For the material below, return exactly the lines starting at the one holding "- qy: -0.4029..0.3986" and ending at the one holding "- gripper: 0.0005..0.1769", counting both as part of the range.
══════════════════════════════
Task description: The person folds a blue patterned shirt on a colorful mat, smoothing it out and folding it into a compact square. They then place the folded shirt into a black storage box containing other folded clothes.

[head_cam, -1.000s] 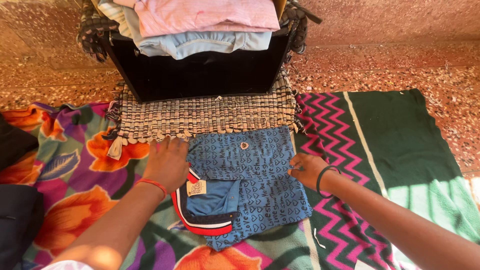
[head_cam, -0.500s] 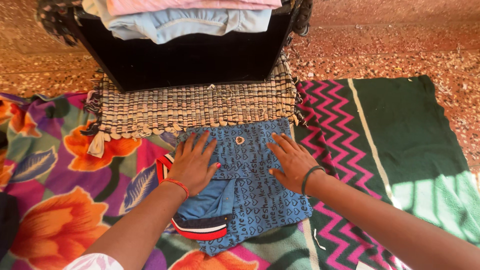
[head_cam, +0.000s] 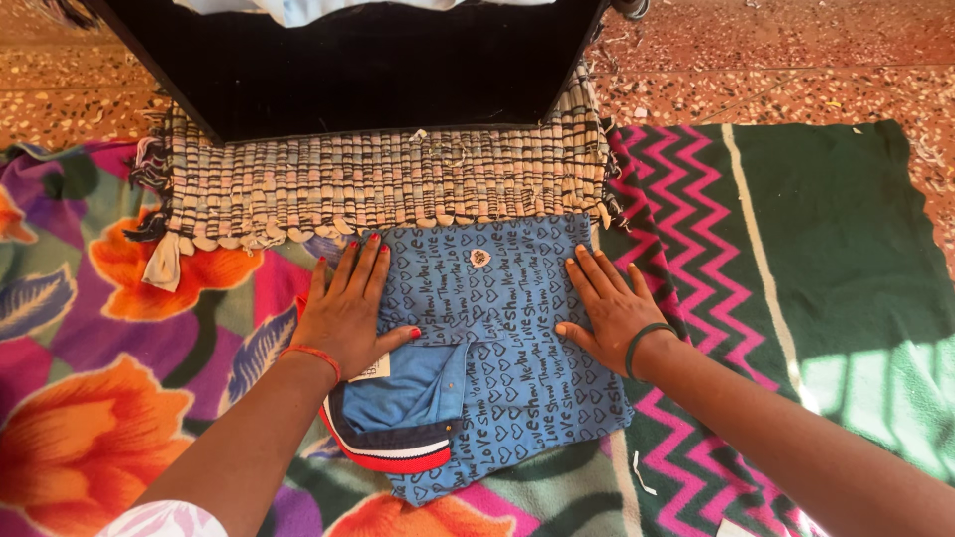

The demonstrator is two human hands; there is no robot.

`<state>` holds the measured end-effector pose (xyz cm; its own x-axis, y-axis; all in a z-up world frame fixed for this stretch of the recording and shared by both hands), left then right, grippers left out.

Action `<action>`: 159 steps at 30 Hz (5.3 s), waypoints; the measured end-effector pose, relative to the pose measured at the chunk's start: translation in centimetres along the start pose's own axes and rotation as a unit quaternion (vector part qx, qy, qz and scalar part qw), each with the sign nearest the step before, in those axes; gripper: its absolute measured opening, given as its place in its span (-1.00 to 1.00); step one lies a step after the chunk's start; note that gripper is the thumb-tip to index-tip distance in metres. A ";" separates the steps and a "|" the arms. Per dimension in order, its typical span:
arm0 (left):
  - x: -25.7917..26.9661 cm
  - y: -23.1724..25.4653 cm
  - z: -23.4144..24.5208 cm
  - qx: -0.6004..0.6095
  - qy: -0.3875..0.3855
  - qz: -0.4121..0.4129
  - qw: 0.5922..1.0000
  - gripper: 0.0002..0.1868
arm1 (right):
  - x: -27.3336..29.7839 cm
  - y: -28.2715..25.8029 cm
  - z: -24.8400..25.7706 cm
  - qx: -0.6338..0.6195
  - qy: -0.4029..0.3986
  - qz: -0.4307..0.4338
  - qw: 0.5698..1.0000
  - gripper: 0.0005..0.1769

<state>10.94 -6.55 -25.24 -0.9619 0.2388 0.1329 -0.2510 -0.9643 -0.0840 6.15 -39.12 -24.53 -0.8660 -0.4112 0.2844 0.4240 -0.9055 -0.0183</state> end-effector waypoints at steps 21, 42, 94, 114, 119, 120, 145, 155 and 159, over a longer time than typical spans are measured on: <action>-1.3 4.2 1.8 0.052 0.061 -0.059 0.995 0.09 | -5.1 -5.6 1.8 -0.031 0.078 0.124 0.989 0.00; -3.3 -6.6 0.2 0.253 0.190 0.094 0.944 -0.63 | -4.0 -2.0 2.3 -0.082 0.197 0.060 0.975 -0.11; 7.6 1.1 2.0 0.107 0.068 -0.254 0.959 -0.70 | 0.8 -13.2 2.3 -0.092 0.114 0.287 0.947 -0.34; 13.4 5.0 2.4 0.037 -0.025 -0.247 0.968 -0.42 | 3.6 -12.2 0.8 0.003 0.033 0.272 0.962 -0.40; 12.7 4.1 3.1 0.172 -0.001 -0.179 0.969 -0.62 | 3.8 -11.7 0.1 0.014 0.054 0.289 0.956 -0.39; 12.5 3.8 3.2 0.213 -0.018 -0.138 0.967 -0.62 | 3.8 -11.6 0.0 0.017 0.051 0.288 0.956 -0.41; 9.2 -1.5 1.5 0.398 -0.057 0.159 0.902 -0.68 | 3.8 -11.7 -0.3 0.022 0.047 0.271 0.961 -0.44; 9.2 -1.2 1.8 0.361 -0.104 0.213 0.902 -0.66 | 3.7 -12.1 0.3 0.018 0.039 0.267 0.963 -0.44; 8.9 -1.0 1.9 0.333 -0.092 0.213 0.914 -0.69 | 2.7 -12.1 1.2 -0.058 -0.002 0.210 0.976 -0.56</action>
<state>2.87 -3.64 -22.05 -0.9074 -0.1383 0.3970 0.3222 -0.8354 0.4453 -0.98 -29.17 -22.34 -0.6212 -0.7485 0.2321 0.7081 -0.6630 -0.2430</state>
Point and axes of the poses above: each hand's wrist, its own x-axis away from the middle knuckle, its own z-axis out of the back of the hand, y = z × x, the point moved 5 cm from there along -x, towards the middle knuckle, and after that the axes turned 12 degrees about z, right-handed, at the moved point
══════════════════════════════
Task result ->
  - qy: -0.4029..0.3986
  - qz: -0.4307..0.4338
  - qw: 0.5698..1.0000
  - gripper: 0.0005..0.1769

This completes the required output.